## WORK ITEM
Images excluded, return every record exactly as it reads.

## GIVEN DATA
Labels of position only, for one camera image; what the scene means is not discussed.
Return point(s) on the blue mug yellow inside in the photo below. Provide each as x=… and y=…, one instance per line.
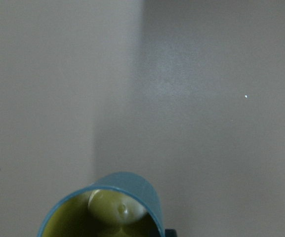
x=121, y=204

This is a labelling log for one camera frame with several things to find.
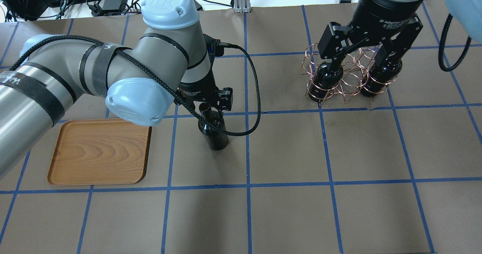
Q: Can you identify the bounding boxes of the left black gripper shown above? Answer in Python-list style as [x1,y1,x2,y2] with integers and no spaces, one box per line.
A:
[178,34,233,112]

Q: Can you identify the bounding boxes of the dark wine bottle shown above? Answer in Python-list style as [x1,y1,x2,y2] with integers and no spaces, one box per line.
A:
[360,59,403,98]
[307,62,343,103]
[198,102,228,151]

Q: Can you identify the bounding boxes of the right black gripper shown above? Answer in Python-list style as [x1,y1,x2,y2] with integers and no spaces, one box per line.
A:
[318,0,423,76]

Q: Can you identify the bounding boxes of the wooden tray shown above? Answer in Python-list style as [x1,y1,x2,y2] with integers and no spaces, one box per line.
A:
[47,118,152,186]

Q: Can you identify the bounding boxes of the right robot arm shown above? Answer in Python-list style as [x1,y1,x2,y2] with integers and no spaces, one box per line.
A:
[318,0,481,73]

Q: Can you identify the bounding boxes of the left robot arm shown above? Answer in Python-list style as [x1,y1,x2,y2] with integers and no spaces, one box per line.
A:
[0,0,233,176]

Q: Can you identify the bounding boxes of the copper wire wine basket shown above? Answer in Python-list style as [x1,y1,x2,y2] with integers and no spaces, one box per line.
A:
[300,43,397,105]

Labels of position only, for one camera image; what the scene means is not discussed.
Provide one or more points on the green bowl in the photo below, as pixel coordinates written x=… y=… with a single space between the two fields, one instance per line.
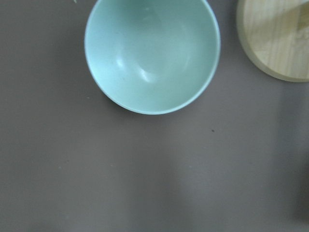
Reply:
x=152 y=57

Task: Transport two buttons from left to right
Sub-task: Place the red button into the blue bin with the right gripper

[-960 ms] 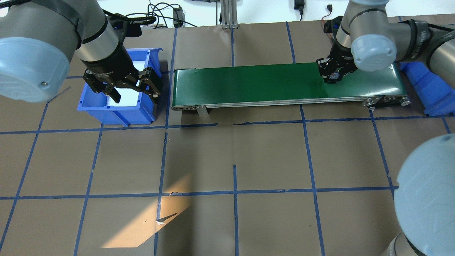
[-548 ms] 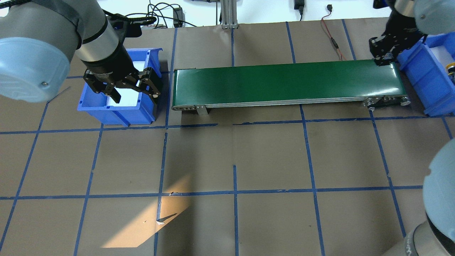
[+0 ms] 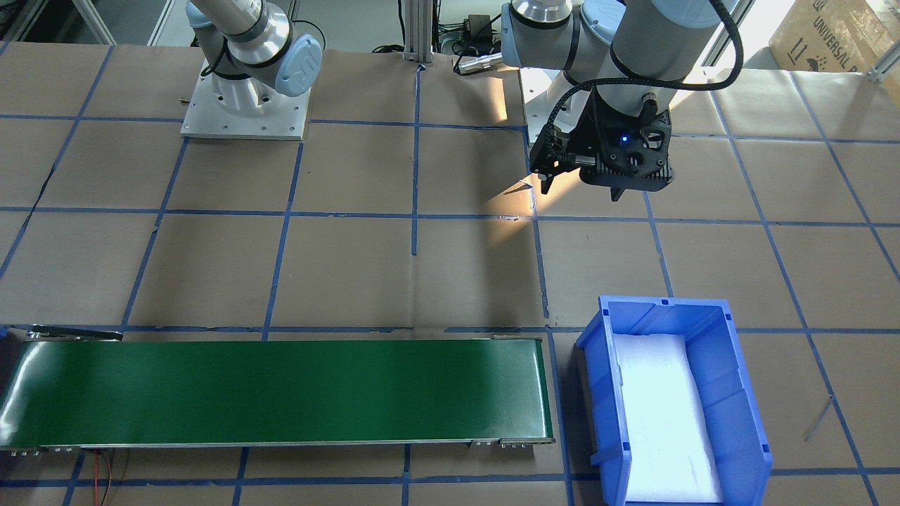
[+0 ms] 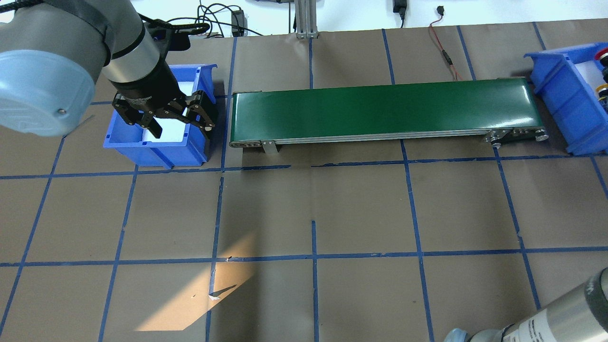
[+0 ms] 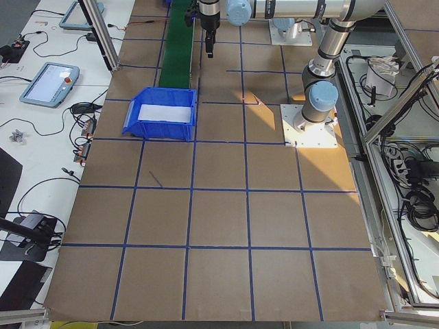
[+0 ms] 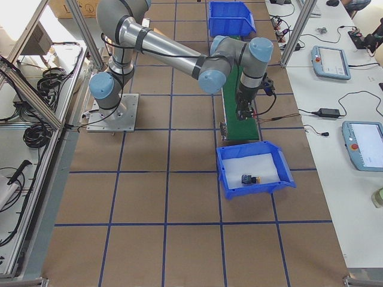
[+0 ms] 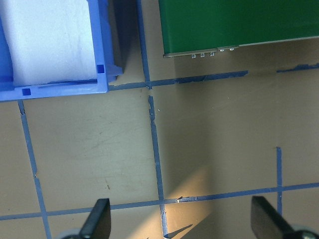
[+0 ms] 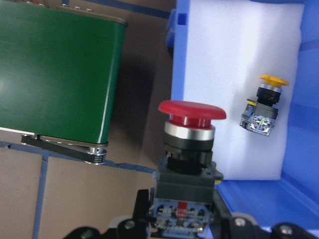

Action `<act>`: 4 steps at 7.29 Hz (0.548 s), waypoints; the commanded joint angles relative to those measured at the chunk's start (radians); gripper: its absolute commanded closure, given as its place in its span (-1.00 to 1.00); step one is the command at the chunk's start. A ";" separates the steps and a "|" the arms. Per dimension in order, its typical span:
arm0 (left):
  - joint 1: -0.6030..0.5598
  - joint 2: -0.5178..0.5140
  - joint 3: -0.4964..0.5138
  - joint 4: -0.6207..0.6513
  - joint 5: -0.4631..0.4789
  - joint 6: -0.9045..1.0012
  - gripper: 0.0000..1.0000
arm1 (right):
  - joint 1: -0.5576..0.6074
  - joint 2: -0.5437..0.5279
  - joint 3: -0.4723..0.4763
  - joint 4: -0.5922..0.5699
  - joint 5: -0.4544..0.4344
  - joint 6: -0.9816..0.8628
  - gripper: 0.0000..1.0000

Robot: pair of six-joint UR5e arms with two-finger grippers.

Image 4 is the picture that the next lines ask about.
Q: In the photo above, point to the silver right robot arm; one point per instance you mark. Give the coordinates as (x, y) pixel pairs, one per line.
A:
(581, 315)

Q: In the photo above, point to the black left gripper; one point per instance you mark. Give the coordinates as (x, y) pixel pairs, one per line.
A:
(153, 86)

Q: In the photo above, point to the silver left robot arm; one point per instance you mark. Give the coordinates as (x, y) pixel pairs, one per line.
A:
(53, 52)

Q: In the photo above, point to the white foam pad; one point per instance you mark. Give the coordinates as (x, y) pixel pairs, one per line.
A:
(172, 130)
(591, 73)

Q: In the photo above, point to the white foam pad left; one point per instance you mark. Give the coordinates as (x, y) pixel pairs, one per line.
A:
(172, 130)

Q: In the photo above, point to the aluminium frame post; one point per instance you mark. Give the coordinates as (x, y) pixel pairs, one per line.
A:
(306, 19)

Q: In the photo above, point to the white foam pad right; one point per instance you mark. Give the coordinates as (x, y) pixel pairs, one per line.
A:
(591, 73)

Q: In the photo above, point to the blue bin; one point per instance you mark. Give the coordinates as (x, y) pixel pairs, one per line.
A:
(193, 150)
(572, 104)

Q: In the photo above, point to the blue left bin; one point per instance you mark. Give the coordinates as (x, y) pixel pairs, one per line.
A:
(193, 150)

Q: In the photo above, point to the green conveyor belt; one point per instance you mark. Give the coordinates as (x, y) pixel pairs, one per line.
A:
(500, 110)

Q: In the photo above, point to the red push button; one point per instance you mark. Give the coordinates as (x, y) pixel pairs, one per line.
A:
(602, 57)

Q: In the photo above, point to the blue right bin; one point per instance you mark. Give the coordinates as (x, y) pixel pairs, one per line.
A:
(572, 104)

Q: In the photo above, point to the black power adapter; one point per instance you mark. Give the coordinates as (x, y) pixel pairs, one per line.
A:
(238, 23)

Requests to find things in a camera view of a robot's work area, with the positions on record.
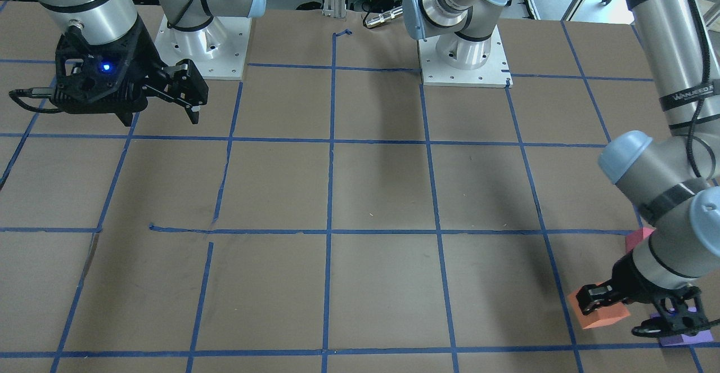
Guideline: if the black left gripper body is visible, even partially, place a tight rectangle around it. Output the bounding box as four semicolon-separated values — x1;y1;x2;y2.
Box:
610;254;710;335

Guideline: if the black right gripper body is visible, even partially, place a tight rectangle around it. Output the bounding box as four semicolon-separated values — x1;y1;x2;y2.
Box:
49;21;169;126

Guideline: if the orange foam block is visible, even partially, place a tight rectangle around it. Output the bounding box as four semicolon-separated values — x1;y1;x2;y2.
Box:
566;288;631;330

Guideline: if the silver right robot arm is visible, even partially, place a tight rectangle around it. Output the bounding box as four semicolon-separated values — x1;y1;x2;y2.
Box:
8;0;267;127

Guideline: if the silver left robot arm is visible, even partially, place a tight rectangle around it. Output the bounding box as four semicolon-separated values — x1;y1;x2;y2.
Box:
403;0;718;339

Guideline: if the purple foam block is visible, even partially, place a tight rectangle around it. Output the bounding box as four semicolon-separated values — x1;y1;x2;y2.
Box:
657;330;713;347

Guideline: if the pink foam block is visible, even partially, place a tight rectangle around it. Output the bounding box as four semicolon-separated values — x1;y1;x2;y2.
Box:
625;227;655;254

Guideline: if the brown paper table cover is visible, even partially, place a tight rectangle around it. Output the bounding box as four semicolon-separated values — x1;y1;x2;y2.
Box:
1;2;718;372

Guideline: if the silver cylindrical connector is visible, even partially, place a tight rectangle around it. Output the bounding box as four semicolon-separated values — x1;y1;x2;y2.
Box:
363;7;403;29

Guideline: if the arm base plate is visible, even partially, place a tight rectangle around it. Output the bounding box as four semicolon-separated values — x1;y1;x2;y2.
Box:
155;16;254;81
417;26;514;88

## REPLY
Labels of position only, for one camera image; what the scene means is not discussed.
Return point(s) on the blue mug yellow inside in the photo below. Provide each as x=… and y=…, one instance per line.
x=121, y=204

This is a labelling log for one camera frame with several things to find.
Q: Can you identify the bounding boxes of the left black gripper shown above? Answer in Python-list style as [x1,y1,x2,y2] with integers and no spaces, one box per line.
A:
[178,34,233,112]

Q: Can you identify the bounding boxes of the dark wine bottle shown above? Answer in Python-list style as [x1,y1,x2,y2] with integers and no spaces, one box per line.
A:
[360,59,403,98]
[307,62,343,103]
[198,102,228,151]

Q: Can you identify the bounding boxes of the right black gripper shown above? Answer in Python-list style as [x1,y1,x2,y2] with integers and no spaces, one box per line.
A:
[318,0,423,76]

Q: Can you identify the bounding boxes of the wooden tray shown above? Answer in Python-list style as [x1,y1,x2,y2] with integers and no spaces, one box per line.
A:
[47,118,152,186]

Q: Can you identify the bounding boxes of the right robot arm shown above? Answer in Python-list style as [x1,y1,x2,y2] with integers and no spaces, one box per line.
A:
[318,0,481,73]

Q: Can you identify the bounding boxes of the left robot arm shown above? Answer in Python-list style as [x1,y1,x2,y2] with integers and no spaces, one box per line.
A:
[0,0,233,176]

Q: Can you identify the bounding boxes of the copper wire wine basket shown above? Answer in Python-list style as [x1,y1,x2,y2] with integers and no spaces, one box per line.
A:
[300,43,397,105]

Labels of position only, for one camera image; what the scene means is not discussed.
Provide one or more points on the green bowl in the photo below, as pixel coordinates written x=… y=… with a single space between the two fields, one instance per line.
Reply:
x=152 y=57

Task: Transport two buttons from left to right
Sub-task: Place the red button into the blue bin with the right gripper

[-960 ms] 
[-548 ms] 
[+0 ms] 
[+0 ms] 
[+0 ms] 
[+0 ms] 
[+0 ms] 
[+0 ms] 

Action `<act>`: 4 steps at 7.29 Hz (0.548 s), waypoints; the commanded joint angles relative to those measured at the chunk's start (radians); gripper: its absolute commanded closure, given as its place in its span (-1.00 to 1.00); step one is the command at the chunk's start. A ";" separates the steps and a "|" the arms. Per dimension in order, its typical span:
arm0 (left):
  - joint 1: -0.6030..0.5598
  - joint 2: -0.5178..0.5140
  - joint 3: -0.4964..0.5138
  - joint 4: -0.6207..0.6513
  - joint 5: -0.4631..0.4789
  - joint 6: -0.9045..1.0012
  - gripper: 0.0000..1.0000
arm1 (right):
  - joint 1: -0.5576..0.6074
  - joint 2: -0.5437..0.5279
  - joint 3: -0.4723..0.4763
  - joint 4: -0.5922..0.5699
  - joint 5: -0.4544..0.4344
  - joint 6: -0.9816..0.8628
  - gripper: 0.0000..1.0000

Robot: pair of six-joint UR5e arms with two-finger grippers.

Image 4 is the picture that the next lines ask about.
Q: In the photo above, point to the silver right robot arm; one point per instance you mark. Give the coordinates as (x, y) pixel pairs, one per line.
A:
(581, 315)

Q: In the photo above, point to the black left gripper; one point per instance you mark. Give the coordinates as (x, y) pixel pairs, one per line.
A:
(153, 86)

Q: In the photo above, point to the silver left robot arm; one point per instance you mark. Give the coordinates as (x, y) pixel pairs, one per line.
A:
(53, 52)

Q: In the photo above, point to the white foam pad; one point per instance you mark. Give the coordinates as (x, y) pixel pairs, one per line.
A:
(172, 130)
(591, 73)

Q: In the photo above, point to the white foam pad left; one point per instance you mark. Give the coordinates as (x, y) pixel pairs, one per line.
A:
(172, 130)

Q: In the photo above, point to the aluminium frame post; one point per instance you mark. Give the coordinates as (x, y) pixel pairs, one per line.
A:
(306, 19)

Q: In the photo above, point to the white foam pad right; one point per instance you mark. Give the coordinates as (x, y) pixel pairs, one per line.
A:
(591, 73)

Q: In the photo above, point to the blue bin; one point per instance you mark. Give the coordinates as (x, y) pixel pairs, one per line.
A:
(193, 150)
(572, 104)

Q: In the photo above, point to the blue left bin; one point per instance you mark. Give the coordinates as (x, y) pixel pairs, one per line.
A:
(193, 150)

Q: In the photo above, point to the green conveyor belt; one point per instance you mark. Give the coordinates as (x, y) pixel pairs, one per line.
A:
(500, 110)

Q: In the photo above, point to the red push button; one point per instance you mark. Give the coordinates as (x, y) pixel pairs, one per line.
A:
(602, 57)

Q: In the photo above, point to the blue right bin; one point per instance you mark. Give the coordinates as (x, y) pixel pairs, one per line.
A:
(572, 104)

Q: In the photo above, point to the black power adapter; one point per instance you mark. Give the coordinates as (x, y) pixel pairs, one per line.
A:
(238, 23)

Requests to find things in a camera view of a robot's work area, with the positions on record.
Guideline: if the black left gripper body is visible, even partially, place a tight rectangle around it. Output the bounding box as four semicolon-separated values — x1;y1;x2;y2.
Box:
610;254;710;335

Guideline: if the black right gripper body is visible, even partially, place a tight rectangle around it. Output the bounding box as four semicolon-separated values — x1;y1;x2;y2.
Box:
49;21;169;126

Guideline: if the orange foam block is visible, even partially, place a tight rectangle around it. Output the bounding box as four semicolon-separated values — x1;y1;x2;y2.
Box:
566;288;631;330

Guideline: if the silver right robot arm is visible, even partially, place a tight rectangle around it. Output the bounding box as four semicolon-separated values — x1;y1;x2;y2.
Box:
8;0;267;127

Guideline: if the silver left robot arm is visible, even partially, place a tight rectangle around it. Output the bounding box as four semicolon-separated values — x1;y1;x2;y2.
Box:
403;0;718;339

Guideline: if the purple foam block is visible, even partially, place a tight rectangle around it. Output the bounding box as four semicolon-separated values — x1;y1;x2;y2.
Box:
657;330;713;347

Guideline: if the pink foam block is visible, even partially, place a tight rectangle around it. Output the bounding box as four semicolon-separated values — x1;y1;x2;y2.
Box:
625;227;655;254

Guideline: if the brown paper table cover is visible, even partially, place a tight rectangle around it. Output the bounding box as four semicolon-separated values — x1;y1;x2;y2.
Box:
1;2;718;372

Guideline: if the silver cylindrical connector is visible, even partially, place a tight rectangle around it. Output the bounding box as four semicolon-separated values — x1;y1;x2;y2.
Box:
363;7;403;29

Guideline: if the arm base plate is visible, even partially, place a tight rectangle around it. Output the bounding box as four semicolon-separated values — x1;y1;x2;y2.
Box:
155;16;254;81
417;26;514;88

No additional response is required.